# ABOUT THIS TASK
Take the material below and output exactly the run of lines from the one containing "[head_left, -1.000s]" down to the one containing "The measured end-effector", with both included.
- Opening Delimiter -
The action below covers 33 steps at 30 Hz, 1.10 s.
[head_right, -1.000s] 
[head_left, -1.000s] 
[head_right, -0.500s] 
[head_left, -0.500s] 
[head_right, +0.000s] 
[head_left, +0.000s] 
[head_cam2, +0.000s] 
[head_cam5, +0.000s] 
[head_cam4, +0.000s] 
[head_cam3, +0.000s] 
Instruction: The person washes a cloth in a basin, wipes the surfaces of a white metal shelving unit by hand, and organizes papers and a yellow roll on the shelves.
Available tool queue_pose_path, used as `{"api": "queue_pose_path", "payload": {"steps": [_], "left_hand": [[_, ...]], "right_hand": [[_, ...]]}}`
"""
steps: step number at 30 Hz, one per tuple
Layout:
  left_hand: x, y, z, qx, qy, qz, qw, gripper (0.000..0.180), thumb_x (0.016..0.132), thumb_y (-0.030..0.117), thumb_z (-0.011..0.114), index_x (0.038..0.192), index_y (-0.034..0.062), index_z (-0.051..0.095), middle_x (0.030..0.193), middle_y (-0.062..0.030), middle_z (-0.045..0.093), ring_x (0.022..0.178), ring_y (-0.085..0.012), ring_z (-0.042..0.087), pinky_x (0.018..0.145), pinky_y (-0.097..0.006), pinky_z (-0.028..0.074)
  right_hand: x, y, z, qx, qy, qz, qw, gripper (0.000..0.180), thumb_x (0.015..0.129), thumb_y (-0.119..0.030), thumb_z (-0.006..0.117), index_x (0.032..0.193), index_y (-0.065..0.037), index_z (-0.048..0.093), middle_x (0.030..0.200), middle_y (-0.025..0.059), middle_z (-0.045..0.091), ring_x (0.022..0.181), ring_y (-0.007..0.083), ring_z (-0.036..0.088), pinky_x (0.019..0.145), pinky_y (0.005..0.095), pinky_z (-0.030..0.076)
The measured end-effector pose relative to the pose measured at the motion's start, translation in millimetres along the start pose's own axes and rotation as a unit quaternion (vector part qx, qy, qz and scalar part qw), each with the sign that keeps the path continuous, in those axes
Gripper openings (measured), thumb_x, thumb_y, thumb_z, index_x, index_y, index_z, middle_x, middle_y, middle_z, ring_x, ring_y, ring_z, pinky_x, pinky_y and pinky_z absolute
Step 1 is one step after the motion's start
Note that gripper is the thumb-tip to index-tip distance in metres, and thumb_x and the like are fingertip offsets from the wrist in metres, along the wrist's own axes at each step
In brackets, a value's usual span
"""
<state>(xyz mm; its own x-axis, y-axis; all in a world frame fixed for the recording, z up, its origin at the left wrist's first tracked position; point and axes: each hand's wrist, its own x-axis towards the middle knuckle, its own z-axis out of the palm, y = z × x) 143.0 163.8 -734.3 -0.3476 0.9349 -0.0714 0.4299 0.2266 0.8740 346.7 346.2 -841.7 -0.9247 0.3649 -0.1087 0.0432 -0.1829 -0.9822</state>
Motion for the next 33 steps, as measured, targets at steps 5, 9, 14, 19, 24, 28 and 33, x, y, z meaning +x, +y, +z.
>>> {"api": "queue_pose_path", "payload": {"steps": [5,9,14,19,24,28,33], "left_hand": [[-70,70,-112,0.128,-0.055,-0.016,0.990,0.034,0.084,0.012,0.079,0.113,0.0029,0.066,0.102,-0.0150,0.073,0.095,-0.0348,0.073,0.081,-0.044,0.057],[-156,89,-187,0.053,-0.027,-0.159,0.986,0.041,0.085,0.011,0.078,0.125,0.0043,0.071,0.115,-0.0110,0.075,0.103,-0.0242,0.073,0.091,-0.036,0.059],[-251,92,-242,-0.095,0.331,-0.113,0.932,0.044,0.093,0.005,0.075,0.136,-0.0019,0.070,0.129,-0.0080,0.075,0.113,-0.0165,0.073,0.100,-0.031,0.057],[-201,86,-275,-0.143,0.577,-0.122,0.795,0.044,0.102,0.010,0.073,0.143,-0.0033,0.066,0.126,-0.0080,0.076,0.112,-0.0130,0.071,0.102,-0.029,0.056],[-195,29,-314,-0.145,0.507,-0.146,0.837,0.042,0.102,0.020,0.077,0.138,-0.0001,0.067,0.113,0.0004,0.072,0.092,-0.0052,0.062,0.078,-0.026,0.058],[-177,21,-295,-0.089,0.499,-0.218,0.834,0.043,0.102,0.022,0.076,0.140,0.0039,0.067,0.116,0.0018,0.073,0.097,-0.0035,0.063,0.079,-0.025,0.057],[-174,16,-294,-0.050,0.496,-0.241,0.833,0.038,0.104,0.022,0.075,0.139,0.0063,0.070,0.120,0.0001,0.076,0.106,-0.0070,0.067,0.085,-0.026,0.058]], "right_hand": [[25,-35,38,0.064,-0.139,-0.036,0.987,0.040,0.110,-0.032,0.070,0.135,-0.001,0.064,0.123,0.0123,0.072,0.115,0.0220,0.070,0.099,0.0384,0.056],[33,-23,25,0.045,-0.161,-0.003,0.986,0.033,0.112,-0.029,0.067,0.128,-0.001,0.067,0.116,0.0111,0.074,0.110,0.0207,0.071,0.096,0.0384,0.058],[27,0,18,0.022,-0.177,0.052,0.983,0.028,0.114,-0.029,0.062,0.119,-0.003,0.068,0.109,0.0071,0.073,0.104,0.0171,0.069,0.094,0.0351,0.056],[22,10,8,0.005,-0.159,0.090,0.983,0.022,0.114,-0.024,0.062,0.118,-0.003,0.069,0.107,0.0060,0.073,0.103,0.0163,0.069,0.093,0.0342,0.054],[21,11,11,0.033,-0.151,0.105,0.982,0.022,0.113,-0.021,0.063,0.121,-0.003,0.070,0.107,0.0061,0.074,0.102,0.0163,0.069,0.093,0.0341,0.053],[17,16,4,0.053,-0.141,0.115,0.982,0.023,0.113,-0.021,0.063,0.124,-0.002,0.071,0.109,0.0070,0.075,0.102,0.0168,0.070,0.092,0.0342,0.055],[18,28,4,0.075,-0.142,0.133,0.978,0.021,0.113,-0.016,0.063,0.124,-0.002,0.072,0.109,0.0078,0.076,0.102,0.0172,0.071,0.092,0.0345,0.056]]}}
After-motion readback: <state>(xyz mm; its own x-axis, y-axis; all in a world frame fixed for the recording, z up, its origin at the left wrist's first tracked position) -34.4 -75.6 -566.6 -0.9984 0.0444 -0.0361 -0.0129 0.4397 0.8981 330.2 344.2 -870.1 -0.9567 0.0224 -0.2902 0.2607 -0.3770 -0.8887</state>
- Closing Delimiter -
# RESULT FOR THIS EXERCISE
[head_left, -1.000s] 
[head_right, -0.500s] 
[head_left, -0.500s] 
[head_right, +0.000s] 
[head_left, +0.000s] 
[head_cam2, +0.000s] 
[head_cam5, +0.000s] 
[head_cam4, +0.000s] 
[head_cam3, +0.000s] 
Instruction: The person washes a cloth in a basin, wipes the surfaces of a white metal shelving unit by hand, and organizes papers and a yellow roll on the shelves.
Available tool queue_pose_path, used as `{"api": "queue_pose_path", "payload": {"steps": [_], "left_hand": [[_, ...]], "right_hand": [[_, ...]]}}`
"""
steps: step number at 30 Hz, one per tuple
Layout:
  left_hand: x, y, z, qx, qy, qz, qw, gripper (0.000..0.180), thumb_x (0.016..0.132), thumb_y (-0.030..0.117), thumb_z (-0.011..0.114), index_x (0.038..0.192), index_y (-0.034..0.062), index_z (-0.051..0.095), middle_x (0.030..0.193), middle_y (-0.062..0.030), middle_z (-0.045..0.093), ring_x (0.022..0.178), ring_y (-0.085..0.012), ring_z (-0.042..0.087), pinky_x (0.018..0.145), pinky_y (-0.097..0.006), pinky_z (-0.028..0.074)
  right_hand: x, y, z, qx, qy, qz, qw, gripper (0.000..0.180), thumb_x (0.015..0.129), thumb_y (-0.119..0.030), thumb_z (-0.006..0.117), index_x (0.032..0.193), index_y (-0.065..0.037), index_z (-0.048..0.093), middle_x (0.030..0.200), middle_y (-0.025..0.059), middle_z (-0.045..0.091), ring_x (0.022..0.181), ring_y (-0.007..0.083), ring_z (-0.036..0.088), pinky_x (0.019..0.145), pinky_y (0.005..0.095), pinky_z (-0.030..0.076)
The measured end-effector pose relative to the pose measured at the motion's start, translation in millimetres along the start pose's own axes and rotation as a unit quaternion (vector part qx, qy, qz and scalar part qw), each with the sign that keeps the path continuous, in those axes

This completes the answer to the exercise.